First and foremost, SESSION 40! We have gotten to 40 sessions. It is now mid-September, and I hope to get to session 50 by the end of 2025!
This session was delayed by two or three weeks due to me finally getting Covid. After all these years the virus finally caught up with me. I wasn’t that sick, but I had ZERO energy for a couple of weeks. Though I honestly was tired last night I was more tired of not playing. So we played, and as always it was glorious because our group is glorious.
I didn’t have to do a massive amount of prep for this session as I had created maps, NPCS, situations, and “what is going on” weeks ago. Using the iPad to make maps for Roll20 is getting really easy. I love it. It’s actually fun.
My online GM setup has become are real mix of stuff. MacBook, two external monitors, iPad (I keep the Ref’s versions of the maps on the iPad), actual physical 6-sided dice for doing quick rolls, and index cards. Yes, I’ve started using index cards to for NPCs, creatures, and general notes, even for online play. They are easy to handle, don’t get in the way at my desk, and frankly using them is easier than dicking around with flipping a bunch of screens around on the computer. My one recent addition to my gaming tech is some wireless bluetooth and outrageously expensive Apple AirPod Max headphones. I was just to tired of having the wire from my old headphones in my way all the time. We were at the Apple Store getting my wife a new computer and I tried them. They sound incredible and are of a very very high build-quality. So there – I am no officially a modern person.

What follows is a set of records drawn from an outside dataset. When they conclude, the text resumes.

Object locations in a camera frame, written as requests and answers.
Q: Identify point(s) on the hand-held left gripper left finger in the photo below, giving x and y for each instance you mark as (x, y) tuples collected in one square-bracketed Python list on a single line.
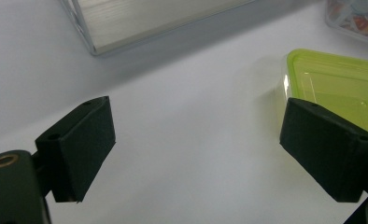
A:
[(79, 149)]

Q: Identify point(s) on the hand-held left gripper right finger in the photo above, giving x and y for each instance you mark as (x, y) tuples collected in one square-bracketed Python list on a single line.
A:
[(325, 146)]

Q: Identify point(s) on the green plastic food container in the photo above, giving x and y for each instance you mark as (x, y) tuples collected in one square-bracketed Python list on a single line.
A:
[(334, 81)]

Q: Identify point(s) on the clear lidded food container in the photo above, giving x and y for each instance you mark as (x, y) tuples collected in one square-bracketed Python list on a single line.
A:
[(356, 18)]

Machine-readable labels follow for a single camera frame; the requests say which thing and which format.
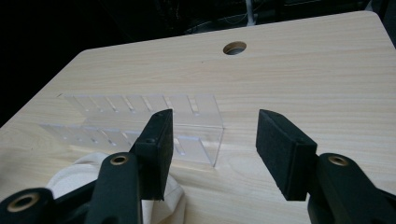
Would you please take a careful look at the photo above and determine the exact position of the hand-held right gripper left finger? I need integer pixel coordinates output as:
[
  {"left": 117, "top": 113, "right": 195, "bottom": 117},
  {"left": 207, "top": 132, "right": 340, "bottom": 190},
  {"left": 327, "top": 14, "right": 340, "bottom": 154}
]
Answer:
[{"left": 129, "top": 108, "right": 175, "bottom": 202}]

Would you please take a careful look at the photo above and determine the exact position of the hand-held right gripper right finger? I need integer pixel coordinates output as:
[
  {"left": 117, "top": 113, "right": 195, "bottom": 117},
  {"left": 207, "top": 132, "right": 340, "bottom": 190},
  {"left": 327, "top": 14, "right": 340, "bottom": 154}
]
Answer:
[{"left": 255, "top": 108, "right": 319, "bottom": 202}]

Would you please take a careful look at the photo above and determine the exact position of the clear acrylic slotted rack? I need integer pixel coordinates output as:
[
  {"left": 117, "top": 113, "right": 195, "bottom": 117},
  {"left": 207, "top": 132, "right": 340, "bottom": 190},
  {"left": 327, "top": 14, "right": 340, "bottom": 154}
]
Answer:
[{"left": 39, "top": 93, "right": 225, "bottom": 168}]

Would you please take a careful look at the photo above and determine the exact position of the white cloth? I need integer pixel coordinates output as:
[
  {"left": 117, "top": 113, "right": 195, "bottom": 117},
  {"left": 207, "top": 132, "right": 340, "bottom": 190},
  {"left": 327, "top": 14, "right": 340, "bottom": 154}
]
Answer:
[{"left": 0, "top": 147, "right": 188, "bottom": 224}]

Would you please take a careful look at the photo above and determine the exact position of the white cable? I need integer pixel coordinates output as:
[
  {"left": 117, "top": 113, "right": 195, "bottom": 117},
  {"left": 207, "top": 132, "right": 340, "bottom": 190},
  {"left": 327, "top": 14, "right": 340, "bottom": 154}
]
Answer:
[{"left": 244, "top": 0, "right": 257, "bottom": 27}]

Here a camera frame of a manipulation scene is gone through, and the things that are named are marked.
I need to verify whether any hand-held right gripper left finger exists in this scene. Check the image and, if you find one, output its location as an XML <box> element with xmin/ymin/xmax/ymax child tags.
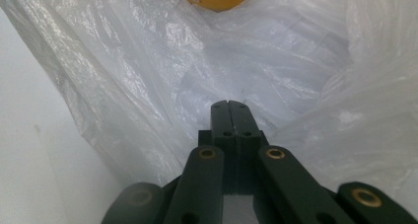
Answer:
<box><xmin>198</xmin><ymin>100</ymin><xmax>238</xmax><ymax>196</ymax></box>

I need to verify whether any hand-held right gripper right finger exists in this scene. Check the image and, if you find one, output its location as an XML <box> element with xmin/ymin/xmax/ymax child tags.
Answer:
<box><xmin>229</xmin><ymin>100</ymin><xmax>270</xmax><ymax>196</ymax></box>

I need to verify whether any clear plastic bag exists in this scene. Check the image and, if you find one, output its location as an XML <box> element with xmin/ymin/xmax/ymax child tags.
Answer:
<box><xmin>0</xmin><ymin>0</ymin><xmax>418</xmax><ymax>224</ymax></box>

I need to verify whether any white table mat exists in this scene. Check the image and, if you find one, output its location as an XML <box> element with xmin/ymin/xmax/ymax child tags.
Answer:
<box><xmin>0</xmin><ymin>6</ymin><xmax>123</xmax><ymax>224</ymax></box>

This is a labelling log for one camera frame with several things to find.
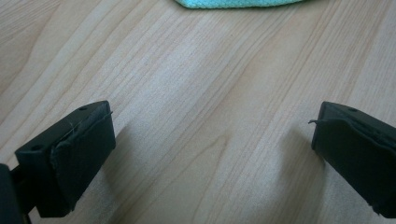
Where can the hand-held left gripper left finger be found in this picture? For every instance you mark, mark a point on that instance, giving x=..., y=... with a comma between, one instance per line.
x=73, y=155

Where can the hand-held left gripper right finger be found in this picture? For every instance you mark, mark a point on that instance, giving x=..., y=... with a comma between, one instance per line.
x=358, y=149

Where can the turquoise cloth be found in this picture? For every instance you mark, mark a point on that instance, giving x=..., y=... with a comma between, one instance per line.
x=230, y=3

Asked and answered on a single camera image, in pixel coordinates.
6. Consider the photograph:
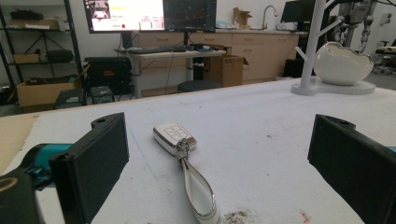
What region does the white standing desk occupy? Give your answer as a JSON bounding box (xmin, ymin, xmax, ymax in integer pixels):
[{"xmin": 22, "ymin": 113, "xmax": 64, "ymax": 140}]
[{"xmin": 125, "ymin": 49, "xmax": 227, "ymax": 99}]

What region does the small black monitor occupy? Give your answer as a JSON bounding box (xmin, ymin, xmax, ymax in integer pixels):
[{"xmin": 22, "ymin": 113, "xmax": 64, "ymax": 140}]
[{"xmin": 280, "ymin": 0, "xmax": 318, "ymax": 32}]

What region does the wooden cabinet counter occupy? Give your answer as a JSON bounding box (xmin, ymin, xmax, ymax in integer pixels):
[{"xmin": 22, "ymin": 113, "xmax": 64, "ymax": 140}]
[{"xmin": 133, "ymin": 29, "xmax": 301, "ymax": 86}]

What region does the white tree-shaped stand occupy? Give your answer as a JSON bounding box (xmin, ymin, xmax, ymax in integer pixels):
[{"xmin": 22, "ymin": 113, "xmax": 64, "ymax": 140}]
[{"xmin": 290, "ymin": 0, "xmax": 377, "ymax": 96}]

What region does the black metal shelf rack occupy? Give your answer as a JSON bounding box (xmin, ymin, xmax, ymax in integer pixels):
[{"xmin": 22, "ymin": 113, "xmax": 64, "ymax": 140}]
[{"xmin": 0, "ymin": 0, "xmax": 84, "ymax": 89}]

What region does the small torn cardboard box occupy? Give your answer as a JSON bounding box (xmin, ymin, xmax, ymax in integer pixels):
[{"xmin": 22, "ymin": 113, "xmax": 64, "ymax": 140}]
[{"xmin": 232, "ymin": 7, "xmax": 253, "ymax": 30}]

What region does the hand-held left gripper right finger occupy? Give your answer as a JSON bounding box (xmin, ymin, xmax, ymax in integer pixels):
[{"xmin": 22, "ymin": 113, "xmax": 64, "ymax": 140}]
[{"xmin": 307, "ymin": 113, "xmax": 396, "ymax": 224}]

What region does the white car key with strap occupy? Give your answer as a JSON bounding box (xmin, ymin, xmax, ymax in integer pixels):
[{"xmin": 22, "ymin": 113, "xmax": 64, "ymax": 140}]
[{"xmin": 152, "ymin": 122, "xmax": 221, "ymax": 224}]

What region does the white egg-shaped bowl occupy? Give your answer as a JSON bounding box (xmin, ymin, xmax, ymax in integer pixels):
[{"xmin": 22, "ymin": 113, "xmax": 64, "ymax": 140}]
[{"xmin": 312, "ymin": 41, "xmax": 375, "ymax": 87}]

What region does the black equipment case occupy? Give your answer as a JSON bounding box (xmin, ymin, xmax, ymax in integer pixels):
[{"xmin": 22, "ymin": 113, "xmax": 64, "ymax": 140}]
[{"xmin": 84, "ymin": 56, "xmax": 134, "ymax": 95}]

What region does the open cardboard box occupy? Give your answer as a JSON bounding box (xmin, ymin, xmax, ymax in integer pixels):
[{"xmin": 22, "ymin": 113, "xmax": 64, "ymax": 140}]
[{"xmin": 16, "ymin": 75, "xmax": 84, "ymax": 108}]

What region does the large monitor with dark screen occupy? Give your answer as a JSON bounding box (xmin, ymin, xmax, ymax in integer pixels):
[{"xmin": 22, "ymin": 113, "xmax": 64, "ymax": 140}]
[{"xmin": 163, "ymin": 0, "xmax": 218, "ymax": 34}]

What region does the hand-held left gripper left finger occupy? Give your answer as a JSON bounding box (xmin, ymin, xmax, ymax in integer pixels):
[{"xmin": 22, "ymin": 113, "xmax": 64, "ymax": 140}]
[{"xmin": 49, "ymin": 112, "xmax": 130, "ymax": 224}]

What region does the large monitor with bright screen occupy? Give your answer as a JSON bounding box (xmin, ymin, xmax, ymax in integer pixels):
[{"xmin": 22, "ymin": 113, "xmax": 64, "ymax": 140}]
[{"xmin": 82, "ymin": 0, "xmax": 165, "ymax": 35}]

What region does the tall cardboard box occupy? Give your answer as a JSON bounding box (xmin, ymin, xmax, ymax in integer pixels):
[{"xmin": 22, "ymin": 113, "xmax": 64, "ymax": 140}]
[{"xmin": 204, "ymin": 54, "xmax": 249, "ymax": 88}]

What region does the metal sink faucet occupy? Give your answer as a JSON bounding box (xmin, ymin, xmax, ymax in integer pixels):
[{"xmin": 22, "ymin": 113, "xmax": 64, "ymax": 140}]
[{"xmin": 261, "ymin": 5, "xmax": 279, "ymax": 31}]

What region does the dark green box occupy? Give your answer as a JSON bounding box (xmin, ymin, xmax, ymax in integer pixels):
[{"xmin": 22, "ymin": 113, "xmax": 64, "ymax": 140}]
[{"xmin": 54, "ymin": 89, "xmax": 88, "ymax": 110}]

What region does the black keyboard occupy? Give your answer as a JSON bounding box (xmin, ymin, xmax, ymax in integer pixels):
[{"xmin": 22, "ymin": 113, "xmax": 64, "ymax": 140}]
[{"xmin": 127, "ymin": 46, "xmax": 187, "ymax": 55}]

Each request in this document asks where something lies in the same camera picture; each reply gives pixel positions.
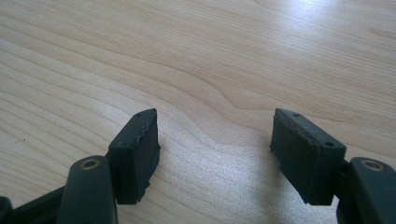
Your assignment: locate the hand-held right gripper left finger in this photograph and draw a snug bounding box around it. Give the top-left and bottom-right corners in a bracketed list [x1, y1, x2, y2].
[106, 107, 162, 206]

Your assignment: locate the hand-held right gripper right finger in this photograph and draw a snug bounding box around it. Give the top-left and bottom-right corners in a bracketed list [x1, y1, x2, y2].
[269, 107, 347, 207]

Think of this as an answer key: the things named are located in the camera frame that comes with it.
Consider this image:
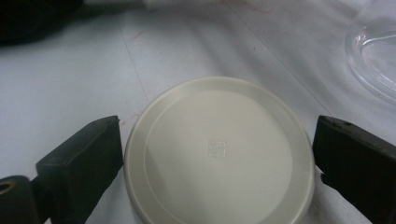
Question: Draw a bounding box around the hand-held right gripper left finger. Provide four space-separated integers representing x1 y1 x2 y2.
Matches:
35 115 124 224

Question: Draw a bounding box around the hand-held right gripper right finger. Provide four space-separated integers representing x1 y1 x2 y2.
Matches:
312 114 396 224

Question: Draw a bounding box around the clear plastic container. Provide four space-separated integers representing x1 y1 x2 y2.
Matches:
344 0 396 105

So the PCs are on a journey through the jungle on grav bikes. A hex crawl. I had already prepared random encounter tables weeks ago, but realized as we were playing I’d not accounted for the confusion of traveling through the jungle in twisting, turning tunnels through the thick vegetation with lots of side paths and whatnot. Easy to get lost. Getting across a 5 km hex will take 3 or 4 times what it would normally. Impossible to even approximate a straight line. So quickly — the grav bikes have navigation and radar and a compass. One of the PCs has Navigation. So they agreed that he would take the lead (along with the tough guy, riding side by side) and use his Nav skill to guid them. So in each hex they enter, I have him make a Nav roll of 8+. If he makes the roll, they get one random encounter roll. A 1-in-6 chance of encountering something. If he misses the roll, that means it takes them twice as long to get through that hex, and I make two 1-in-6 random encounter rolls. Well, as luck would have it, he missed the roll in the first hex, got two random encounter rolls, and one resulted in the encounter with the three MegaBeetles and a fight. FUN!
I could have cobbled together a more complex way of handling all this, but that would get really old really fast. I am honestly kind of proud of myself for sorting this out in about 30 seconds as we played. I think I’m getting better at this. This is a lot easier than trying to map out hundreds of kilometers of crazy tunnels, and I think does a good job of representing the experience very simply.
I was also very happy they had a situation in which I could use the surprise rules and the PC Flint’s Leader and Tactics skills, and military experience, would be used to modify the rolls, as well as a negative modifier for the fact they were using vehicles. Another example of the simply elegance of Classic Traveller, the greatest RPG ever created.
Another small victory – we got the automatic fire rules right for the auto rifles and submachine gun first try, from memory!